Agenda item

Treasury Management Outturn 2022-2023

This report gives an overview of treasury management activity during 2022/23.

Minutes:

Members considered the report which provided an overview of treasury management activity during 2022-2023 and compliance with legislative and regulatory requirements.

 

The Finance Business Partner – Technical Accounting highlighted the Council’s borrowing did not exceed the Capital Finance Requirement (CFR).  The CFR represented the value of long-term assets not funded by from grants, contributions, revenue funding or capital receipts. This demonstrated the Council had only borrowed to fund capital expenditure. In addition, the maximum outstanding borrowing during 2022-23 was £430.7m, well below the authorised borrowing limit of £690.6m.

 

He advised Members that for a short period at the end of March 2023, the treasury strategy limit of £100m of debt repayable within 12 months was exceeded by £600,000 due an error which had omitted £1.1m of historic debt to Kent County Council. From April 2023, the short-term borrowing limit had increased to £150m.

 

The Council primarily used short-term borrowing, which was more financially beneficial than using longer term borrowing, however, the potential for interest rates rises was a known risk. Rates had risen faster than expected but were now thought to be near their peak. The Council would continue to borrow on a short-term basis in the expectation that debt maturing would be replaced with loans at a lower interest rate.

 

The Finance Business Partner – Technical Accounting added that return on investment had been in line with expectations, the approach outlined in the treasury strategy was to keep borrowing at a minimum which limited opportunities for treasury investment.

 

The value of property fund investments had fallen from £25m to £23m in the year due to a fall in value of commercial property. Whilst the value of the capital funds had fallen, the fund currently generated income of around £800,000 a year.

 

Members then raised comments and questions which included the following:

 

Financing Costs – In response to a request for further information regarding financing costs as a proportion of net revenue stream (HRA), the Finance Business Partner – Technical Accounting explained the figure was an affordability ratio and showed the Council’s interest costs were a low percentage of the total income of the Council for the year.

 

Income from loans to subsidiaries – A Member commented that the return of £850,000 income from Kyndi and Medway Development Company (MDC) was positive and requested a breakdown of income from the two companies.

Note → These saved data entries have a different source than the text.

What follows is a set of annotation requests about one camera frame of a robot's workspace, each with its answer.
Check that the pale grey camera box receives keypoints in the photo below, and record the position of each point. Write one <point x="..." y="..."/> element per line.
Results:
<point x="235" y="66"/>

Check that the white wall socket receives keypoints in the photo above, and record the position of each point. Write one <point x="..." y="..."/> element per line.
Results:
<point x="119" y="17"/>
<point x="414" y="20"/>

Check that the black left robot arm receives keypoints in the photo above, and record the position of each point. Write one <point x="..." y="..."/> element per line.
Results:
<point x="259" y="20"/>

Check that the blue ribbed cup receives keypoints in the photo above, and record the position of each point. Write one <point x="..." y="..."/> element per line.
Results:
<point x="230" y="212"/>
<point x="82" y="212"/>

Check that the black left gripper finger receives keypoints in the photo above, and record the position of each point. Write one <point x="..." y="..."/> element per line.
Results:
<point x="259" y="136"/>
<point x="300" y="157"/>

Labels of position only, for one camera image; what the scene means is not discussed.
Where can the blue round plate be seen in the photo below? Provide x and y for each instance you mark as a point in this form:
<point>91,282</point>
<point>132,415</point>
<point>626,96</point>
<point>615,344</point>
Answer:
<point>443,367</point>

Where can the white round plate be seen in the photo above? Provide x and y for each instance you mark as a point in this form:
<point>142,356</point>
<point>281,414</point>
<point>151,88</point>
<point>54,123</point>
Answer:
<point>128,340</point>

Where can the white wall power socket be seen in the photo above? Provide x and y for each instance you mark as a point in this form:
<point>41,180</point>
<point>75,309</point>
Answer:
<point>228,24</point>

The Finance Business Partner – Technical Accounting undertook to provide a briefing note which detailed income received from loans provided to Kyndi and MDC.

 

Cost of Carrying Loans – In response to a question whether carrying loans and holding a balance in the bank represented a significant cost to the Council, the Finance Business Partner – Technical Accounting explained that his aim was to keep any balance to a minimum, the Council had little other than day to day cash and this reduced the cost of carry which was the difference between borrowing costs and the income from deposits.

 

Minimum Revenue Provision (MRP) – It was noted that most of the surplus in the interest and finance budget related to an adjustment recommended by Link Services and it was queried what would be the effect of the end of this arrangement.  The Finance Business Partner – Technical Accounting stated that further MRP adjustments would not be required in future years and an annual MRP level of £5m – £6m would be expected in the future.

 

Authorised Borrowing Limit - In response to a question whether the £420m borrowed would be considered high in relation to the authorised limit of £690m, the Finance Business Partner – Technical Accounting explained the affordability of the borrowing was a matter for budget decisions and the role of the CFR was to ensure the Council was borrowing for capital purposes rather than the revenue account.

 

Regulatory requirements – In response to a question whether the Council was meeting its regulatory requirements. The Finance Business Partner – Technical Accounting confirmed that the Council was meeting its regulatory requirements.

 

Economic Climate - In response to a question regarding the risk the current economic climate posed to the Council, the Chief Operating Officer stated the report showed that the Council had only borrowed for investment. The investment decisions made, were at the time prudent however, the global economic environment had changed, and interest rates and the cost of materials had risen. For some schemes such as MDC the value of rents and house prices had also risen, so the business case for those schemes could still be made.  For other schemes such as the redevelopment of Splashes, the Council would need to consider whether an increase in income would also be generated in light of the increased costs. The Chief Operating Officer also noted the Council’s finances were under regular review as part of the risk register.

 

Decision

 

a)    The Committee noted the treasury management outturn annual report.

 

b)    The Committee requested a briefing note which detailed income received from the Kyndi and MDC.